• _EXERCISE AIM_
All lines before the one containing "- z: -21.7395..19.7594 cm", plus that line itself, are to be printed exactly as they appear below.

• _SUPPLIED MATERIAL_
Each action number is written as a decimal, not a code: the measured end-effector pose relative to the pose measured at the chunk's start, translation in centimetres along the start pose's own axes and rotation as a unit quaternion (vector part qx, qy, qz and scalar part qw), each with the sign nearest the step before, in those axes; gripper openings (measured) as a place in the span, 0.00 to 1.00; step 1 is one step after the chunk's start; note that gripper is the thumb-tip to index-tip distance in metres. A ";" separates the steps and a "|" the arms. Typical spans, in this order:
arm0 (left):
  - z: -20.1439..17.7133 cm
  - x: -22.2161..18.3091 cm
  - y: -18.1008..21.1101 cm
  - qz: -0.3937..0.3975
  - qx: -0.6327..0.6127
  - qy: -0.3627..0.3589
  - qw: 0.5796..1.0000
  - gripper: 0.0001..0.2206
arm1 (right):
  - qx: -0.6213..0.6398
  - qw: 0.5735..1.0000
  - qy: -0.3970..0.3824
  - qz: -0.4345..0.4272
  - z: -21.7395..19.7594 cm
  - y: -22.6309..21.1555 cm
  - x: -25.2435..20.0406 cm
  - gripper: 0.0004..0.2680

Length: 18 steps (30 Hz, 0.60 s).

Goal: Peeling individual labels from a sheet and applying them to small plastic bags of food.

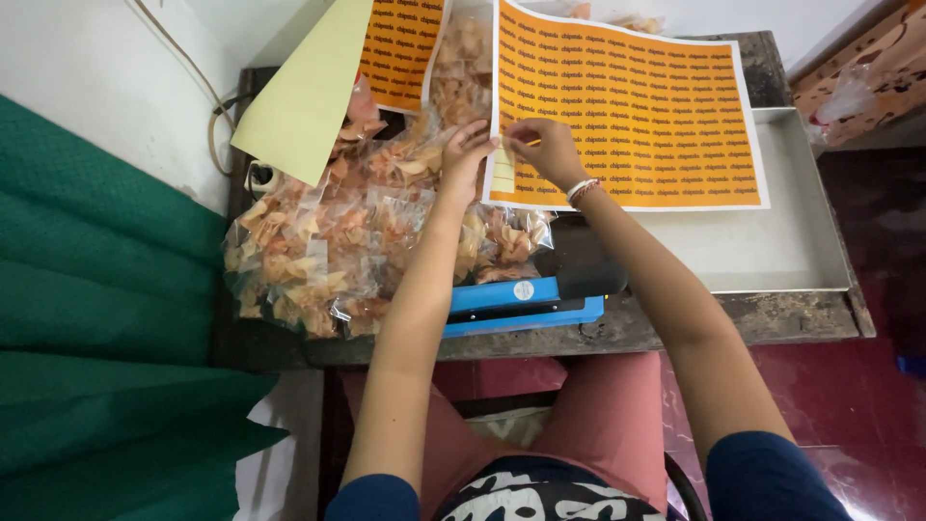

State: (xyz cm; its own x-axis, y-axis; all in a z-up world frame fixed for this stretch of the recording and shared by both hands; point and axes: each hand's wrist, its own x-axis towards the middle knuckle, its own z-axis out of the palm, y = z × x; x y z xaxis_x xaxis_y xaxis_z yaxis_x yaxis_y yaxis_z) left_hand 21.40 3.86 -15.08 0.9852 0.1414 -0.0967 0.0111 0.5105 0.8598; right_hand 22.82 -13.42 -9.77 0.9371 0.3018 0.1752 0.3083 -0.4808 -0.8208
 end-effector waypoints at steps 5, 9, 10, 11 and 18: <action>0.3 0.1 0.2 -0.002 0.013 -0.006 1.000 0.28 | 0.020 1.000 0.019 0.007 -0.1 -0.8 -0.1 0.06; 0.1 0.5 -0.3 0.011 0.042 -0.006 0.999 0.29 | 0.026 0.999 0.014 0.026 -0.2 -1.3 -0.2 0.06; -0.1 0.9 -0.6 0.011 0.042 -0.005 0.999 0.29 | 0.026 0.999 0.012 0.026 -0.1 -1.2 -0.2 0.06; -0.3 1.2 -0.9 0.018 0.053 -0.006 0.998 0.29 | 0.026 0.999 0.008 0.030 -0.1 -1.1 -0.2 0.05; -0.2 1.0 -0.3 0.050 0.096 -0.003 0.994 0.27 | 0.023 0.999 0.014 0.042 -0.2 -1.9 -0.6 0.05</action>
State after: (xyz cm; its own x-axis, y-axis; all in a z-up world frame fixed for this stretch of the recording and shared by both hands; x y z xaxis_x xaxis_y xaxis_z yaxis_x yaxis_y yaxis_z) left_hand 22.32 4.01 -15.52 0.9842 0.1772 -0.0037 -0.0547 0.3235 0.9446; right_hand 21.70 -12.83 -8.20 0.9636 0.2395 0.1192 0.2215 -0.4645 -0.8574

• _EXERCISE SOLUTION_
Each action number is written as a decimal, not a code: the measured end-effector pose relative to the pose measured at the chunk's start, translation in centimetres along the start pose's own axes and rotation as a unit quaternion (vector part qx, qy, qz and scalar part qw), each with the sign nearest the step before, in those axes; gripper openings (measured) as a place in the span, 0.00 to 1.00; step 1 is one step after the chunk's start; note that gripper is the thumb-tip to index-tip distance in metres. A ";" separates the steps and a "|" the arms. Typical spans, in this order:
arm0 (left):
  - z: -20.1439..17.7133 cm
  - x: -22.2161..18.3091 cm
  - y: -18.1008..21.1101 cm
  - qz: -0.3937..0.3975
  - qx: -0.6327..0.6127
  - qy: -0.3627..0.3589
  - qw: 0.5796..1.0000
  - gripper: 0.0001..0.2206
arm1 (right):
  - qx: -0.6213..0.6398
  - qw: 0.5735..1.0000
  - qy: -0.3970..0.3824
  - qz: -0.4345..0.4272
  - z: -21.7395..19.7594 cm

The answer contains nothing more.